▸ **Problem statement**
All lines containing the string "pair" must be copied from the entries.
======== Dataset
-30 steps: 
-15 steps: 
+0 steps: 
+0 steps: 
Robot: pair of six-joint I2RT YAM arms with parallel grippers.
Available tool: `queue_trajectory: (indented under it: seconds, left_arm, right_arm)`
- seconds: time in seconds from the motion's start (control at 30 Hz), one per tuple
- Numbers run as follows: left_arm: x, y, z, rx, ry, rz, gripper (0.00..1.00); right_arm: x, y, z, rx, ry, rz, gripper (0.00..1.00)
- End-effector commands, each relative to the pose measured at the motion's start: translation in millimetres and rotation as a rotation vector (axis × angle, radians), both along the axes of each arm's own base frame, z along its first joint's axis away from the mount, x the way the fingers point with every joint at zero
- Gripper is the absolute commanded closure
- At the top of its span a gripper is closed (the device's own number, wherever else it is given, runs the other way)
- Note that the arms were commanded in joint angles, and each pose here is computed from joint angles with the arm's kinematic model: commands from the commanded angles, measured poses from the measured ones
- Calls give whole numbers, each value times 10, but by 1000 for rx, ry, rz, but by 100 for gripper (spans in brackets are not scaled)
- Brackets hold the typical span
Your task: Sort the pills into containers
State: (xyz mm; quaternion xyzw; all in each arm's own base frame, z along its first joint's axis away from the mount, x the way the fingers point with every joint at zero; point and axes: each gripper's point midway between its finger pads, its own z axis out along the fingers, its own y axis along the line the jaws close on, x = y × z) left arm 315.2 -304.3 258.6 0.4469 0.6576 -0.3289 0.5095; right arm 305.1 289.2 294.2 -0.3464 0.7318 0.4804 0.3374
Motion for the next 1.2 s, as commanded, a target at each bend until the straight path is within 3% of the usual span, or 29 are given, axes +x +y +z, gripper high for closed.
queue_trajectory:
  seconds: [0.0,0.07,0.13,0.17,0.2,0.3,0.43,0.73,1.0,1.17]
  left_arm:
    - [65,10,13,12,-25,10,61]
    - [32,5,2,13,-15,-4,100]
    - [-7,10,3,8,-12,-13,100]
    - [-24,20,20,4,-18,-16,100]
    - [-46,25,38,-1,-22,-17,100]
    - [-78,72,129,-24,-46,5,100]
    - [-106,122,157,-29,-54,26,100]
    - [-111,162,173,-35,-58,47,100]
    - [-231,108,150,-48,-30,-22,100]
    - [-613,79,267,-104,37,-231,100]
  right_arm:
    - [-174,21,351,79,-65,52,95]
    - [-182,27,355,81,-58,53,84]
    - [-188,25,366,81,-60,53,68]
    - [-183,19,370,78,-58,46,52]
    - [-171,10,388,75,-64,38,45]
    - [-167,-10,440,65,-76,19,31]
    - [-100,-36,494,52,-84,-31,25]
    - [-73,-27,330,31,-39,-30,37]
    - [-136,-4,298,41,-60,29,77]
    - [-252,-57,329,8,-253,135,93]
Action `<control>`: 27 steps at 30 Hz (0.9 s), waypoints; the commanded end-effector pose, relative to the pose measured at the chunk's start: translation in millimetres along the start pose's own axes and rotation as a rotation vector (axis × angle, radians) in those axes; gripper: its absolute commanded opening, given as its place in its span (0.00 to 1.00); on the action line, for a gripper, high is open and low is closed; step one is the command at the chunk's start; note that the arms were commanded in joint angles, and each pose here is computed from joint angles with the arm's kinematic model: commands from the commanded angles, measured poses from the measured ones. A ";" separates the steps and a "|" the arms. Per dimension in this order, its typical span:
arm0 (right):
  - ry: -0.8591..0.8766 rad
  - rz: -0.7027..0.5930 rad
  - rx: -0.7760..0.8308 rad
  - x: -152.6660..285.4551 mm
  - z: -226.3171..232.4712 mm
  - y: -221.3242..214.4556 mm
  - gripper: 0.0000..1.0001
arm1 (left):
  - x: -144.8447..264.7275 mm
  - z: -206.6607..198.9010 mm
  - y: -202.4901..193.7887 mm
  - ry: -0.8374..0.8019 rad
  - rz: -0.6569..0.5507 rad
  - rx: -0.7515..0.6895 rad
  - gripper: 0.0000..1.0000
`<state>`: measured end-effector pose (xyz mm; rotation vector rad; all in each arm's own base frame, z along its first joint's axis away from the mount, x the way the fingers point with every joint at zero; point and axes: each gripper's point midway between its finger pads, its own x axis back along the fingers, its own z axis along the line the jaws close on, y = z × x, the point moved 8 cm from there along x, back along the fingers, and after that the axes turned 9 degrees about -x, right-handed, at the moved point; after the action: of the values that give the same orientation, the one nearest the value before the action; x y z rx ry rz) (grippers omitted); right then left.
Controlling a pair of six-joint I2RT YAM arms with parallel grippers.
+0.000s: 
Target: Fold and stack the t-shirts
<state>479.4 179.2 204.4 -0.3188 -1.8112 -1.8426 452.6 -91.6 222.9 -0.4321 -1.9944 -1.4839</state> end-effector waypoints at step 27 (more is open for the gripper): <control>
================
▸ **Response below**
Robot: pair of six-joint I2RT YAM arms with parallel grippers.
Controlling a pair of six-joint I2RT YAM arms with parallel grippers.

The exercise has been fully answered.